Diabetic Ketoacidosis

Description

Diabetic ketoacidosis (DKA) is the triad of hyperglycemia, ketonemia, and acidemia.
DKA is generally associated with type 1 diabetes mellitus (DM) but can be associated with type 2 in cases of extreme stress (sepsis, trauma etc.).
It is classified as mild, moderate, or severe based on the pH, serum bicarbonate, and mental status.
DKA is differentiated from hyperglycemic hyperosmolar non-ketotic (HHNK) coma which usually lacks ketones and acidemia and is more common in type 2 diabetes. HHNK is often associated with a higher serum glucose concentration that may exceed 1,000 mg/dL and the serum osmolality may exceed 380 mOsm/kg.

Epidemiology

Incidence

In the US, there were 115,000 hospital discharges for DKA in 2003
Annual incidence rate for DKA estimated from population-based studies ranges from 4.6 to 8 episodes per 1,000 patients with diabetes.

Mortality

Mortality <5% in experienced centers

Etiology/Risk Factors

Most often precipitated by infection or discontinuation of insulin
May also develop from major illness such as myocardial infarction (MI) or cerebrovascular accident (CVA)
Ketoacidosis may also be present with starvation or acute alcohol intoxication.

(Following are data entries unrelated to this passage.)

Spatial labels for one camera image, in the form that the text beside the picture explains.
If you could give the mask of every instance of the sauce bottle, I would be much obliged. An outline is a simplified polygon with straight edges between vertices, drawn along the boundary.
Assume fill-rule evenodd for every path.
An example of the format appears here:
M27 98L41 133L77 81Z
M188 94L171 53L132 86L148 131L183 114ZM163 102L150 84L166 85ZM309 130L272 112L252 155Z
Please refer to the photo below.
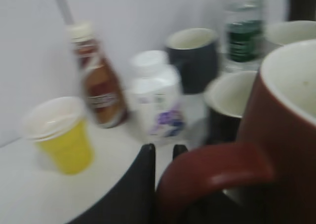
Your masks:
M98 125L112 128L126 118L126 104L119 79L100 50L89 22L68 27L78 58L81 85Z

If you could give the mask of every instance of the mug handle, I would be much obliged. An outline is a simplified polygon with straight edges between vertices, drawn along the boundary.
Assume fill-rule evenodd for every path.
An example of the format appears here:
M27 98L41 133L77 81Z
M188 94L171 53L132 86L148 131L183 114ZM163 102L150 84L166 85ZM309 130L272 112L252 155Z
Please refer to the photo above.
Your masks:
M275 180L264 152L251 143L205 146L179 155L163 173L156 191L158 223L176 223L200 198L236 186Z

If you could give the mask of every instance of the jar lid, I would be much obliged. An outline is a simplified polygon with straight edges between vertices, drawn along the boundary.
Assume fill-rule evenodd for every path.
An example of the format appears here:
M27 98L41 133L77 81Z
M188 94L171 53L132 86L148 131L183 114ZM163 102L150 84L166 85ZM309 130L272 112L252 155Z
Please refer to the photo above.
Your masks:
M84 21L67 27L67 31L73 42L79 43L94 38L92 23Z
M145 51L137 54L131 60L138 76L148 77L169 64L167 53L160 50Z

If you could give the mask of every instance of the plastic bottle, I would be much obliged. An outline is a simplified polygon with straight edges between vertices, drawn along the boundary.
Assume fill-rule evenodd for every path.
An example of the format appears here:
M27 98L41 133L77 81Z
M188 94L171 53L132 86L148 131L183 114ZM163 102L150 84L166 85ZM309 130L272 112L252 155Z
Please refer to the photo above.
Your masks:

Physiology/Pathophysiology

DKA results from a relative shortage of circulating insulin in the body, resulting in impaired glucose uptake and utilization by peripheral tissues. This can be secondary to:
- Actual deficiency (lack of insulin administration)
- Increased demand (sepsis or other hypermetabolic state)
Gluconeogenesis: To counter the lack of insulin, and glucose available for cells, the body responds by releasing counter-regulatory hormones (e.g., glucagon, cortisol, catecholamines, growth hormone).
Lipolysis: The body institutes fatty acid oxidation, or lipolysis, to provide tissues with an energy substrate. The byproducts of lipolysis are called ketone bodies.
- B-hydroxybutyrate (technically a carboxylic acid and not a ketone)
- Acetoacetate
- Acetone: Produced by decarboxylation of acetoacetate
Hypovolemia and electrolyte derangements: Glycosuria leads to an osmotic diuresis that results in:
- Dehydration: On average, patients are negative by 5–8 L.
- Loss of electrolytes, most notably potassium and sodium. Potassium deficits range from 200–400 mEq due to osmotic diuresis and a chronic catabolic state. However hyperkalemia is often present initially due to the lack of insulin (decreaes K⁺ intake into the cell via Na⁺/K⁺ -ATPase) and metabolic acidosis. Sodium deficits range from 350–600 mEq due to osmotic diuresis. However the patient often presents initially with a hypovolemic hypernatremia derangement due to water loss in excess of sodium loss.
- Anion gap acidosis: Ketone bodies are acids that titrate the body's buffering bases.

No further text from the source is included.